Chinese internet cafes get a lot of bad press in Western media, most of which involves young people gaming for days on end and then passing... But while the cafes are seedy places, they aren't exactly bad.
Nearly everywhere you go in China that has a steady internet connection, you will find an internet cafe. According to a 2011 report by the Ministry of Culture, there were over 144, 000 registered internet cafes in China in 2010 with over 14 million computer terminals linked to the internet. The report didn't take into account the number of unregistered internet cafes. Net cafes operate under the local security bureaus and fall under the jurisdiction of the Ministry of Culture just like video games do.
Net cafes started off early in China as a means for the average man to get online. Despite the constant reports of China becoming wealthy and China rising and blah blah blah, the majority of the population is relatively poor. In the cities where people have money, there are huge populations of migrant workers— both blue collar and white collar—who do not have access to a personal computer. This led to a need for internet cafes.

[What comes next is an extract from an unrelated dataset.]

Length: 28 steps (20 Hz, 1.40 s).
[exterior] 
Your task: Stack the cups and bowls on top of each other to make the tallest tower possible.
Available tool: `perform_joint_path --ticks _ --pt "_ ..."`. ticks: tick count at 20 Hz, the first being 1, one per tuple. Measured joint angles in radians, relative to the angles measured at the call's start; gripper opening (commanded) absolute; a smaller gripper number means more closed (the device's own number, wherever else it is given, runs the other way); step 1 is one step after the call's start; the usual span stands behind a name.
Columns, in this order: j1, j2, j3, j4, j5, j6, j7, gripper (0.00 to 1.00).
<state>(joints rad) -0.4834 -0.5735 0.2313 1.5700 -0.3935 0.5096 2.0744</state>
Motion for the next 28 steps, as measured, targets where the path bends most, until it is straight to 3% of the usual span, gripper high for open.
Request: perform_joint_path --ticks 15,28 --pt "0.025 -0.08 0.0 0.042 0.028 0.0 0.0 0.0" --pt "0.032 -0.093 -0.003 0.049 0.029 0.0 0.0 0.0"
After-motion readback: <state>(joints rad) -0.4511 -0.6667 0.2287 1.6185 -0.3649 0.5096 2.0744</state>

Basic internet cafes offer food and drink beyond the basics of a computer with internet access. Some of the better ones offer faster computers with top of the line gaming equipment. As the gaming industry in China grew, many of the internet cafes started to differentiate themselves by offering certain games that required better hardware (for the most part Chinese online games all have low requirements).
The general set up of an internet cafe breaks down into zones. There are usually three zones in an internet cafe. One is for regular people who just want to use social media/chat programs, watch videos, and play casual games. Another zone is for hardcore gamers requiring better hardware, and finally, the last zone is designed for patrons who wish to surf the net in private cubicles.